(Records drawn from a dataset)
################

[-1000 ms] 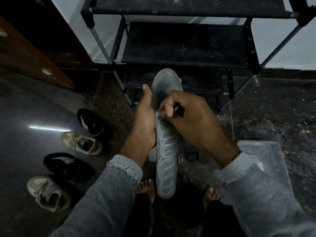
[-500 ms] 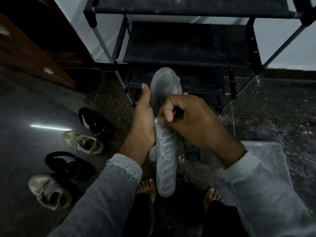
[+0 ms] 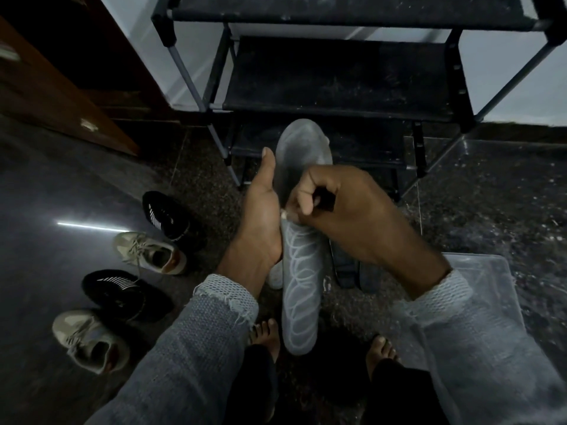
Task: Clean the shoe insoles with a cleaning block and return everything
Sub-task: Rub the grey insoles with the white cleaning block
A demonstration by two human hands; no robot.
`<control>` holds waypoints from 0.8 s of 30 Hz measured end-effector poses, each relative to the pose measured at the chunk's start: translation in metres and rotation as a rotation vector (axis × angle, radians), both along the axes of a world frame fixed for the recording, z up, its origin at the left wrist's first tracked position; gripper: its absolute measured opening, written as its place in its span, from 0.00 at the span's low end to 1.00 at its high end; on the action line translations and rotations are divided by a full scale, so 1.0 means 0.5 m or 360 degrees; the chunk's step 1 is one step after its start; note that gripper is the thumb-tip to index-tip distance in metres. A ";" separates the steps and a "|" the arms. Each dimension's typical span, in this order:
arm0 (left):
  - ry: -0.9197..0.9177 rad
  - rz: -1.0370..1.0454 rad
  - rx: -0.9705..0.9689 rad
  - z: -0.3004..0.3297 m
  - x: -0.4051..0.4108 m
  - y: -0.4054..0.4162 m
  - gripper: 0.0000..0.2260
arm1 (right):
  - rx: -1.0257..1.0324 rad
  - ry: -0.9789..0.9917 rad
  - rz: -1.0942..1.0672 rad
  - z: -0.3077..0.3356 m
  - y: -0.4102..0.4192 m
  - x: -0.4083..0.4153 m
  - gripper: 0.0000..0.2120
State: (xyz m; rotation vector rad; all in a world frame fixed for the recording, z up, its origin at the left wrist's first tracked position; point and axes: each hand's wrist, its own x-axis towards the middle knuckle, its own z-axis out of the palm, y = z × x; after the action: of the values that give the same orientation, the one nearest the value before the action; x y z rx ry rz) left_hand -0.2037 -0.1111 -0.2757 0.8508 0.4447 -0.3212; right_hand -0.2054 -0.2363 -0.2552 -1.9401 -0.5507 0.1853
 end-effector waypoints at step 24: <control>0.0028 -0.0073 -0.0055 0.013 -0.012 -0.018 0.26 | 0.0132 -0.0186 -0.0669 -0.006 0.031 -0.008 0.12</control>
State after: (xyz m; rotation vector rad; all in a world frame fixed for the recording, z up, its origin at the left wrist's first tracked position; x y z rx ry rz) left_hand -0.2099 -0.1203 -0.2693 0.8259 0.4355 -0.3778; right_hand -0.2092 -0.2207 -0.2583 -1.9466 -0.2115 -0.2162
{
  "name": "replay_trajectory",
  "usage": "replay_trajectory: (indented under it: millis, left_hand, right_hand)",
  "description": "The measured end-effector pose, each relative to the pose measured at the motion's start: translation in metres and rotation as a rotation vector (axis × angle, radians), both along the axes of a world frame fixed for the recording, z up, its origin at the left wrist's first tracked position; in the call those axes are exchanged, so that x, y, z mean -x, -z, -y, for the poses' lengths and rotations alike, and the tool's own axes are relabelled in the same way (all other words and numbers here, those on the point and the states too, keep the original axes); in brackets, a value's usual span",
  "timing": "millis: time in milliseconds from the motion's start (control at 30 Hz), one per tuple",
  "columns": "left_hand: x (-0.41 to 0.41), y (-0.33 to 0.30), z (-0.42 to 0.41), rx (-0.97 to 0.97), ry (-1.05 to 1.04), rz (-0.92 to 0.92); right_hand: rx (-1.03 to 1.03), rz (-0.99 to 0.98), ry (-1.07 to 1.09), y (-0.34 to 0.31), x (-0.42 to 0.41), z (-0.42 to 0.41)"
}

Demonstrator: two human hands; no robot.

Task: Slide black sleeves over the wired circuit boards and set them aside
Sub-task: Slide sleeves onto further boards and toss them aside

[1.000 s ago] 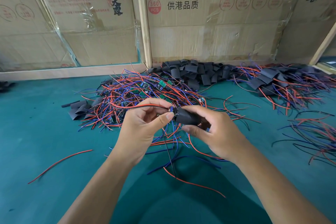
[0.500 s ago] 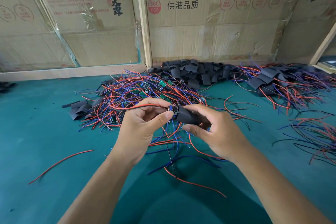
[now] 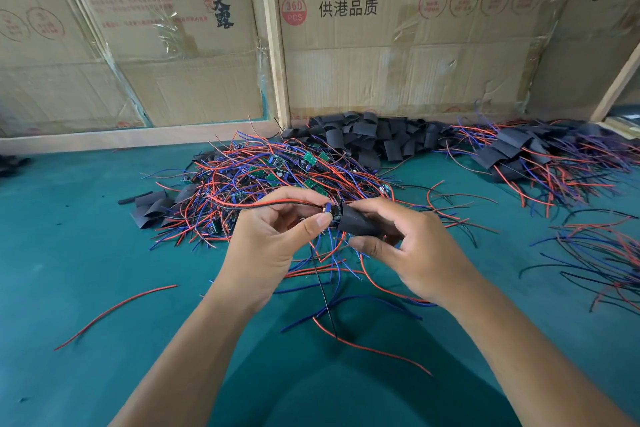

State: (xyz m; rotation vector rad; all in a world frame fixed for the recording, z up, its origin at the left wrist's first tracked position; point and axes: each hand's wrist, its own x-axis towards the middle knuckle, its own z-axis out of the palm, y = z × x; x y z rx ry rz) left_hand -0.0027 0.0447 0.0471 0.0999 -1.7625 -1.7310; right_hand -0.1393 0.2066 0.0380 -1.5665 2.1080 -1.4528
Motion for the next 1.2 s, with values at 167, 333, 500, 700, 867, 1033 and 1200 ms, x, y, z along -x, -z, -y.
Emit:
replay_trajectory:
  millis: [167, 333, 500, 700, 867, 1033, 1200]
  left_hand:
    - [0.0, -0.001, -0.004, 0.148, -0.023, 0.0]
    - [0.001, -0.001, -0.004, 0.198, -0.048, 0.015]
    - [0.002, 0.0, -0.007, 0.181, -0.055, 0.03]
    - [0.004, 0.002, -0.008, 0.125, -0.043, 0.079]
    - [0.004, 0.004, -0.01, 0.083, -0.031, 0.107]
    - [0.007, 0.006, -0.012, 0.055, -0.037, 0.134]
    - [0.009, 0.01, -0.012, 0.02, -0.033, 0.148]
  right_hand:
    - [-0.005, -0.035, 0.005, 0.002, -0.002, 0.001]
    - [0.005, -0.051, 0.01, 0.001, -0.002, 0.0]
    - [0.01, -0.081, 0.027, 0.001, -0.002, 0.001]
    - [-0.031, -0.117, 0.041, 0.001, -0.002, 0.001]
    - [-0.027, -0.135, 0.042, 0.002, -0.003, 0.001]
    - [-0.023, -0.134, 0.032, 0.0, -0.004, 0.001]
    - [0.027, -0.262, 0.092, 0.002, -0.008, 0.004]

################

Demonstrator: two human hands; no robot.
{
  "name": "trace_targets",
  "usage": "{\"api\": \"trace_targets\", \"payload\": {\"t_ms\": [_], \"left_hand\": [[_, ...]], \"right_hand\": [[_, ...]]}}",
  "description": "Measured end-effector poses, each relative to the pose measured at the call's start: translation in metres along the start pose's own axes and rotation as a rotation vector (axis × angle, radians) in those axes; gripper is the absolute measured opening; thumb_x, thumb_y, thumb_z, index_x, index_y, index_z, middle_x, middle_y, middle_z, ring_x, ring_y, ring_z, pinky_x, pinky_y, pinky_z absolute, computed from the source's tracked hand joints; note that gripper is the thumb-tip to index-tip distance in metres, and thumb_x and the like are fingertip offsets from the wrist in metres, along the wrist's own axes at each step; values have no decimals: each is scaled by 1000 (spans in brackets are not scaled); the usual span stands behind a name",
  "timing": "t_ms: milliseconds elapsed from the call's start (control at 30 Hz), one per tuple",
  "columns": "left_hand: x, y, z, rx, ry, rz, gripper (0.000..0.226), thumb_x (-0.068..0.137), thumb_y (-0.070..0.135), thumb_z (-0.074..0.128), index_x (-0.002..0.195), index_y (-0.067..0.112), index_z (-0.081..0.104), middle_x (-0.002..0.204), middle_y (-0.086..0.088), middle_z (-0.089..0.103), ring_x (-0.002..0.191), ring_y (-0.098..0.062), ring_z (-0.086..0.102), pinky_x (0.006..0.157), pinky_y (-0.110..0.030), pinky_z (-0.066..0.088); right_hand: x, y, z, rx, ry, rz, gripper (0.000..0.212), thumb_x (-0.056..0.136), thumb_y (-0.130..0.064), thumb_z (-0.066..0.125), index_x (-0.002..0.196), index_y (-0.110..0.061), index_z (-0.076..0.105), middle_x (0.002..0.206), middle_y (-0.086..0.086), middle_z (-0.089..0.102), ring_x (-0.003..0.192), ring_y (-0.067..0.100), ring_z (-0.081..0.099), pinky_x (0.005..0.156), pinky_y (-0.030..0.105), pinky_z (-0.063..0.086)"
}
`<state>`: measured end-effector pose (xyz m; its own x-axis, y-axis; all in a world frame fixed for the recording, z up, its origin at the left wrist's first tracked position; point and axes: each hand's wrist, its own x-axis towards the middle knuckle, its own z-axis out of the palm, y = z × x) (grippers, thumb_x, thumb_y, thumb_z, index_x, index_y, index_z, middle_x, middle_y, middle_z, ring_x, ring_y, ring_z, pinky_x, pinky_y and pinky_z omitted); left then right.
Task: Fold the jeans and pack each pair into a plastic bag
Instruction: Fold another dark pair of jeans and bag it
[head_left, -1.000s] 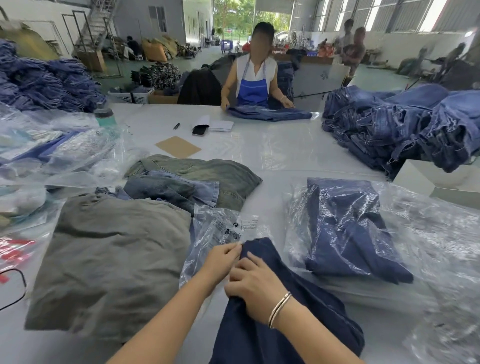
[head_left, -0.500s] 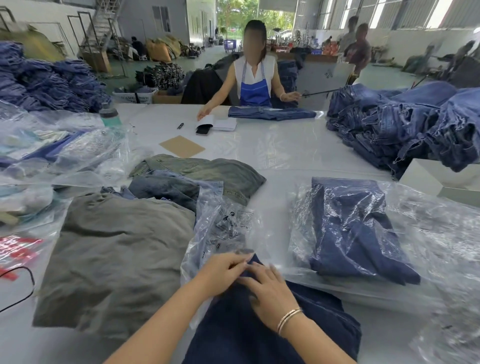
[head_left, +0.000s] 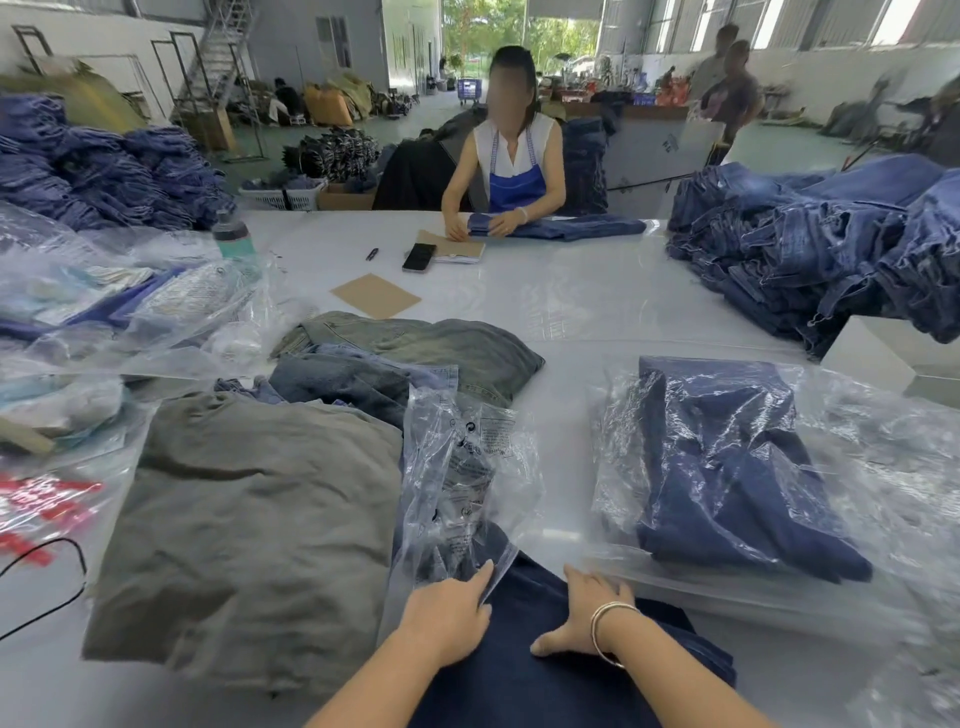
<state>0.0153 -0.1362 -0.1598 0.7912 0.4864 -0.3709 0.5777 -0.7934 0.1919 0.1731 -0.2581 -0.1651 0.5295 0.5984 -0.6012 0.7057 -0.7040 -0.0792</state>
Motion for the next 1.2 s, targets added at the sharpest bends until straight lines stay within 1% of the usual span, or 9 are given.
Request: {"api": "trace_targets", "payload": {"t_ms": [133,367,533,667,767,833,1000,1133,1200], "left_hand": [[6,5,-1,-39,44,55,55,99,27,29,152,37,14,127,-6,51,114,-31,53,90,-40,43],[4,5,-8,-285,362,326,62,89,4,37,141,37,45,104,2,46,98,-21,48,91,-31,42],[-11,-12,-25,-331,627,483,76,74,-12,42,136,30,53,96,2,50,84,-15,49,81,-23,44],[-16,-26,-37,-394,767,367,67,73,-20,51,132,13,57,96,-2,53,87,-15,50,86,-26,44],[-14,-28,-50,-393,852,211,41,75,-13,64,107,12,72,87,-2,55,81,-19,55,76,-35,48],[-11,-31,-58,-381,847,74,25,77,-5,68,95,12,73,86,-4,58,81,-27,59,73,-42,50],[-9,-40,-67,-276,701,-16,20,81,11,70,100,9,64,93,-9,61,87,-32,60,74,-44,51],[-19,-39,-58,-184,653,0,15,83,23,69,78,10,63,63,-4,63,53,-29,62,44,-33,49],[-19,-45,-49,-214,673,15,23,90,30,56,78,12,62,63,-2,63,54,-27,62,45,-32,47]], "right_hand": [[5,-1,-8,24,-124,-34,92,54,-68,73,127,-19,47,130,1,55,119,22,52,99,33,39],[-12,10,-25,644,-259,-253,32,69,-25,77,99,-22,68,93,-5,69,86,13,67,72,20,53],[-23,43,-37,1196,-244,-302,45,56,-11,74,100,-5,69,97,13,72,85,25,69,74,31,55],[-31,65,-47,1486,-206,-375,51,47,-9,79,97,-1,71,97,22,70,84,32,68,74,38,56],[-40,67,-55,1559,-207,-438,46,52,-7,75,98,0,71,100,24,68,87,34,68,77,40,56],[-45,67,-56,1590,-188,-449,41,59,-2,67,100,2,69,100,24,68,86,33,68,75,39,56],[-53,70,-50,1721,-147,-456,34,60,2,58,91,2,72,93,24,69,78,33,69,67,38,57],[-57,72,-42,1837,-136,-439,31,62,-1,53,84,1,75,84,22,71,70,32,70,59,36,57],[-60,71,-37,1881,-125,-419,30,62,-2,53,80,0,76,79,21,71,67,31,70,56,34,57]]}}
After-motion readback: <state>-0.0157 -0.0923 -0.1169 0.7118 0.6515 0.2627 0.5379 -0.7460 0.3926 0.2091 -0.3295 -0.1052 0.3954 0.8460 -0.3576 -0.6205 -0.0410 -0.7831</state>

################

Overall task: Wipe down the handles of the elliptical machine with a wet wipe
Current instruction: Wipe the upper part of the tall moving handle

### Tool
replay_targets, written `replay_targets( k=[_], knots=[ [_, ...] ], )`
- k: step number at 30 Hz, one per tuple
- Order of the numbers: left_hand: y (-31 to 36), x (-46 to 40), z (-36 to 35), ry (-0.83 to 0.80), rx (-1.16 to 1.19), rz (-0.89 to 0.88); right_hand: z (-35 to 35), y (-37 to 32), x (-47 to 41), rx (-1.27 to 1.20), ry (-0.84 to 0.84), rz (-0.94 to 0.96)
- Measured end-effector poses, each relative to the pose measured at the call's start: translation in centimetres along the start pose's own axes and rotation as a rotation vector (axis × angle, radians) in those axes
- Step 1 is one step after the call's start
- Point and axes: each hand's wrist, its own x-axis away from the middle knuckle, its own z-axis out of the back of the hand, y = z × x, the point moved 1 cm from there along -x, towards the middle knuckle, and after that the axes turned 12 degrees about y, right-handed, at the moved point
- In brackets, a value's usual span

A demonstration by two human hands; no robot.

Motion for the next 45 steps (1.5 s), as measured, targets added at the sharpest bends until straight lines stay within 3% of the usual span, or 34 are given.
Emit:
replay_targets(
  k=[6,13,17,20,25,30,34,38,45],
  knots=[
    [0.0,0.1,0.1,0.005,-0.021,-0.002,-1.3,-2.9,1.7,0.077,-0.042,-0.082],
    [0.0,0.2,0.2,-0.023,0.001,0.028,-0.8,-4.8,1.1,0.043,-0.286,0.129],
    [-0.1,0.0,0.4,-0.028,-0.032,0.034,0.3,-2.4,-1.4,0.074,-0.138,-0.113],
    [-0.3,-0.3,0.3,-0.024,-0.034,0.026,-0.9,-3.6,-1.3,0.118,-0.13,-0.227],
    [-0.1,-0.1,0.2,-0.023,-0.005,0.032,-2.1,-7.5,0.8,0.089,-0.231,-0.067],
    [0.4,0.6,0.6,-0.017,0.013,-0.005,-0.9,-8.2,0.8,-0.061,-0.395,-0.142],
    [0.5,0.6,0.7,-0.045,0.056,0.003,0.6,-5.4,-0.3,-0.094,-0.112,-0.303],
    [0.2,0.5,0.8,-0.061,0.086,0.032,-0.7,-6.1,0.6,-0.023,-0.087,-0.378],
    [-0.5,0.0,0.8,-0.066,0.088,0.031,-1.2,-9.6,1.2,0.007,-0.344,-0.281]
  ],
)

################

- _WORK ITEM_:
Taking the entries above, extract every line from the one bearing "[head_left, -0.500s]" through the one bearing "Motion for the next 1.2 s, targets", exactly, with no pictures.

- _ANSWER SPACE_:
[head_left, -0.500s] 
[head_left, +0.000s] 
<state>0.0153 -0.1362 -0.1598 0.7912 0.4864 -0.3709 0.5777 -0.7934 0.1919 0.1731 -0.2581 -0.1651 0.5295 0.5984 -0.6012 0.7057 -0.7040 -0.0792</state>
Motion for the next 1.2 s, targets added at the sharpest bends until straight lines stay within 1% of the usual span, or 9 are given.

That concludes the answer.